2.3. Des connaissances sensorielles et motrices : les travaux en neuropsychologie

Peu de travaux dans le domaine de la neuropsychologie apportent des arguments directs en faveur de l’hypothèse de connaissances sensorielles et motrices. La raison en est certainement que la position dominante en neuropsychologie concernant la mémoire est encore l’approche structurale classique. Ainsi très peu de travaux ont jusqu’à présent essayé de valider l’hypothèse défendue dans cette thèse. On peut toutefois relever un certain nombre d’études qui peuvent être interprétées dans ce sens.

Ainsi, Tranel, Damasio et Damasio (1997) ont testé 116 patients ayant une lésion cérébrale unilatérale dans une tâche d’identification visuelle de trois types de stimuli : des visages de personnes célèbres, des outils et des animaux. Les résultats ont mis en évidence une récupération des connaissances de différentes catégories conceptuelles qui dépend de réseaux neuronaux distincts. En effet, la reconnaissance des stimuli de type « visage connu » semble perturbée lors d’une lésion temporale droite, celle des outils lors d’une lésion dans la jonction occipito-temporo-parietal gauche et enfin la perception des animaux est perturbée lors d’une lésion occipito-temporal-droite ou occipital gauche. Ainsi, différents systèmes neuronaux sont impliqués en fonction des catégories testées. Or nous avons justement vu précédemment que la dissociation catégorielle peut avoir pour origine des composants perceptivo-moteurs spécifiques.

La recherche de Buxbaum et al. (2002) apporte des arguments plus directes en faveur de notre hypothèse. Les auteurs ont testé deux patients apraxiques (JD et WC) afin de mieux comprendre les connaissances de ces patients sur la fonction et la manipulation d’objets. Les patients ont passé la version imagée d’un test élaboré initialement par Buxbaum et Saffran (Function and manipulation triplets test, 1998) dans lequel il leur était demandé de regarder trois images d’objets et de sélectionner les deux qui étaient les plus similaires selon un critère spécifié. Ce critère pouvait être soit la fonction de l’objet (par exemple : tourne disque, radio, téléphone), soit la manipulation (par exemple : machine à écrire, piano, fourneau), soit la fonction et la manipulation ensemble (par exemple : rouleau, pinceau, tournevis). Les performances des deux patients sont moins bonnes dans la condition où le critère est la manipulation par rapport à la condition où le critère est la fonction.
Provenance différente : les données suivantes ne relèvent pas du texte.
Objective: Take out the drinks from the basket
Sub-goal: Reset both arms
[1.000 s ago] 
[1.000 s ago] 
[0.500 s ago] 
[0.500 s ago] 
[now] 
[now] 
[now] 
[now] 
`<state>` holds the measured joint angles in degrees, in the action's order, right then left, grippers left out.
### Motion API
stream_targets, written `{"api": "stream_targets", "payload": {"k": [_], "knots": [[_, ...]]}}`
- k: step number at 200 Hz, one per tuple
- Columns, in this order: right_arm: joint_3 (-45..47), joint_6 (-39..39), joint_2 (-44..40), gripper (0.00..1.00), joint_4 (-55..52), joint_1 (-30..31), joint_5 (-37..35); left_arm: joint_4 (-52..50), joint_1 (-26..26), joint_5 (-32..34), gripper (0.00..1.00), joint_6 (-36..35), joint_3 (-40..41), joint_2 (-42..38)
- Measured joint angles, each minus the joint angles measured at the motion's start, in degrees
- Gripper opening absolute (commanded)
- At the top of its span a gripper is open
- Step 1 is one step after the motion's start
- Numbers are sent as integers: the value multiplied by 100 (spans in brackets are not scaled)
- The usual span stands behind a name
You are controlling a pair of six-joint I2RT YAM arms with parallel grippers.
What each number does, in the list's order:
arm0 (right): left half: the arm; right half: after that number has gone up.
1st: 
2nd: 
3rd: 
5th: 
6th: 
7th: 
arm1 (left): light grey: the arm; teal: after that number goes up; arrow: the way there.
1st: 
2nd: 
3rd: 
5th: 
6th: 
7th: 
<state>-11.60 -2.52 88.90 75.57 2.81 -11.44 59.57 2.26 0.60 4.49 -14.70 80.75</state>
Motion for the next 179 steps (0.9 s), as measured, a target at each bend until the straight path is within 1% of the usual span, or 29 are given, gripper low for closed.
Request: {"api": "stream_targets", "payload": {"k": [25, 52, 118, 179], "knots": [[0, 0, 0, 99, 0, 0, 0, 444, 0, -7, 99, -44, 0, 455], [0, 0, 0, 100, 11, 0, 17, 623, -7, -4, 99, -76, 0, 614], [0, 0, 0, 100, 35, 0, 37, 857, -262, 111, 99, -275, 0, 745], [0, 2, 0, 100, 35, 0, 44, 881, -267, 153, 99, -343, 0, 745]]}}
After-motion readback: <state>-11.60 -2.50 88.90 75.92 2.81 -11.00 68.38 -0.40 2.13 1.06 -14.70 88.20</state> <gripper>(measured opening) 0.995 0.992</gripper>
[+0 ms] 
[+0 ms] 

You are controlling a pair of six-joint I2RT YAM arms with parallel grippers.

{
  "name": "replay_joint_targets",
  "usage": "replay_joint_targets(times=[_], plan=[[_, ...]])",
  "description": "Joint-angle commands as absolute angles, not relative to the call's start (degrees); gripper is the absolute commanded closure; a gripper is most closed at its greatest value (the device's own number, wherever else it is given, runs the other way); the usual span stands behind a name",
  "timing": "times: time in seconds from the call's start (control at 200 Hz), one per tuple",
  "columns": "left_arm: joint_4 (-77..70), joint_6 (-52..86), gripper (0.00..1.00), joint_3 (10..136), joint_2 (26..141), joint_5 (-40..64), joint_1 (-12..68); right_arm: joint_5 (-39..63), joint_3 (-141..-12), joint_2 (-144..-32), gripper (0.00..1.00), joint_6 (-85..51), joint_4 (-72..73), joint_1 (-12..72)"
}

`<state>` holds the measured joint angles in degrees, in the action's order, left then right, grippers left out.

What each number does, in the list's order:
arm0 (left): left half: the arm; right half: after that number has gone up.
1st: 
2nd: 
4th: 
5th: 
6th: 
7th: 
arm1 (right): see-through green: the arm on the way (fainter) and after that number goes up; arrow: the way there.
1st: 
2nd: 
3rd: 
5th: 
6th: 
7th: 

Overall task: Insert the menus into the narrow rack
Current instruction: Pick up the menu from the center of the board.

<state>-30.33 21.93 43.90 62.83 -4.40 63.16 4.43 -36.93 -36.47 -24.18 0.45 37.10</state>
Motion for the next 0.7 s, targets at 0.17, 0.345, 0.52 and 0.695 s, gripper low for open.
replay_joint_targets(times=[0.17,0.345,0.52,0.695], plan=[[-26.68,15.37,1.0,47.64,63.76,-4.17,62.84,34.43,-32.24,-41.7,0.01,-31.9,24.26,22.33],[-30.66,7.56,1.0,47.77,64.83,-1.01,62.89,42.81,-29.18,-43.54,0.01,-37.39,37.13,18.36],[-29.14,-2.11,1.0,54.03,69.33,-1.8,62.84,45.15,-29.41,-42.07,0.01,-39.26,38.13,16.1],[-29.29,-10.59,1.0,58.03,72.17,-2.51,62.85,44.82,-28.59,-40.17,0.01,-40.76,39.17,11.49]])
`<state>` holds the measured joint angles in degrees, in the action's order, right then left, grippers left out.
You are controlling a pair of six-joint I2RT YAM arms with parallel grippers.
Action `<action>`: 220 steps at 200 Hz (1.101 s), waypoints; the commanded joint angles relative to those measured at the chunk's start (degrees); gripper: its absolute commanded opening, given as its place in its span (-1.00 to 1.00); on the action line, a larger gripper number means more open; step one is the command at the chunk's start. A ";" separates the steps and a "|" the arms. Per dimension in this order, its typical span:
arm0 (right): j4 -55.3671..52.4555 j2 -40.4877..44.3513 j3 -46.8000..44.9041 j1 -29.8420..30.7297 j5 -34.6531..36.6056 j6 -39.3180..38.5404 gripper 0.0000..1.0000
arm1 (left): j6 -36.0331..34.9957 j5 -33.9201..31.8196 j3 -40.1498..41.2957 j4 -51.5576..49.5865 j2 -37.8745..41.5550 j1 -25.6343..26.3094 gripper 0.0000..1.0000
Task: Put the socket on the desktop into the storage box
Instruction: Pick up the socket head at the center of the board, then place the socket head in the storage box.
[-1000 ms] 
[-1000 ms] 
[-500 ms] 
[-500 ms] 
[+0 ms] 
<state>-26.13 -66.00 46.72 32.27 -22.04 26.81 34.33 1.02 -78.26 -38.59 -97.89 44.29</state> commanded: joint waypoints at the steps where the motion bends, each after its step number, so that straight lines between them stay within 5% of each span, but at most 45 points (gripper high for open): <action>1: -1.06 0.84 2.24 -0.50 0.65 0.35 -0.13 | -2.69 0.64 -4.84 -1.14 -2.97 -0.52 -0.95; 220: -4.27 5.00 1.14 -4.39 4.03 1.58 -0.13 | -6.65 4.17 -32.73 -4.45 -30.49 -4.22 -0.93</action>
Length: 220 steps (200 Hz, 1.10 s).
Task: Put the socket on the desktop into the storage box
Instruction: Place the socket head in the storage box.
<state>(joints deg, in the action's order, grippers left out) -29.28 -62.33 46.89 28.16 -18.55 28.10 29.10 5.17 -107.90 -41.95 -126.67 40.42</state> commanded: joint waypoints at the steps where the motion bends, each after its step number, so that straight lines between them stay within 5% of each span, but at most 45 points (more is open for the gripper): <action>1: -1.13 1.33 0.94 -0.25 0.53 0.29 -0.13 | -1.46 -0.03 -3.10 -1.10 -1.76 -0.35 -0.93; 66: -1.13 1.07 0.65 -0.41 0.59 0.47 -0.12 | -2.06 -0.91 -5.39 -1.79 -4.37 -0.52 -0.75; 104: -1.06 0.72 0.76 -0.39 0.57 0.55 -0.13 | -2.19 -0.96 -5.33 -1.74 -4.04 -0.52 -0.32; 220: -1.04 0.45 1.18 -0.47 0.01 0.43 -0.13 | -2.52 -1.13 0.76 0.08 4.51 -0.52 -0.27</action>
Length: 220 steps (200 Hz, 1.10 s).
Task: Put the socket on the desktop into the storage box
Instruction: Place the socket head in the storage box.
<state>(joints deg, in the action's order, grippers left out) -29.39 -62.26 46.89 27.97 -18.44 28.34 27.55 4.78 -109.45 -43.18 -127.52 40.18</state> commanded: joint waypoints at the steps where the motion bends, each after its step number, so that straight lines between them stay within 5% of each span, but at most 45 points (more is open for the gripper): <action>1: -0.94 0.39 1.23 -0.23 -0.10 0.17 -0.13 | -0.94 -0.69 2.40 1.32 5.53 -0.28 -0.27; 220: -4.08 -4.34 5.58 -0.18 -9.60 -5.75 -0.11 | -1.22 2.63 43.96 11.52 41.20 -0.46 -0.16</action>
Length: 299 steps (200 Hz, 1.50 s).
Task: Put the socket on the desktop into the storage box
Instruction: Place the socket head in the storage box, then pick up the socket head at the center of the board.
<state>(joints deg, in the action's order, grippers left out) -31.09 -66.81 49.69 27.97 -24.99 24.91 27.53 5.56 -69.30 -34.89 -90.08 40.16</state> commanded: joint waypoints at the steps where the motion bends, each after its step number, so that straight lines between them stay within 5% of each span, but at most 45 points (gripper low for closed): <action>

Leurs performances, dans la condition où la fonction et la manipulation sont ensembles les critères, sont intermédiaires. Cette relation étroite entre l’apraxie et le déficit concernant les connaissances sur la manipulation suggère, selon les auteurs, que les représentations sensorielles et motrices sont impliquées non seulement dans la compréhension et la production de mouvements volontaires mais aussi quand le participant pense à eux.

Enfin, Servos et Goodale (1995) se sont intéressés à un patient (DF) atteint d’une agnosie visuelle. Ils ont montré que la perception et l’imagerie sont sous-tendues par des mécanismes communs (voir aussi Bisiach et Luzzati 1978 ; Farah, Soso, et Dasheiff, 1992).

Ainsi, il est possible de trouver des travaux en neuropsychologie, même s’ils sont encore peu nombreux, qui corroborent notre hypothèse. Il semble justifié de penser que, si de prochaines recherches dans ce domaine s’inscrivent dans cette perspective théorique, d’autres arguments pourront être avancés.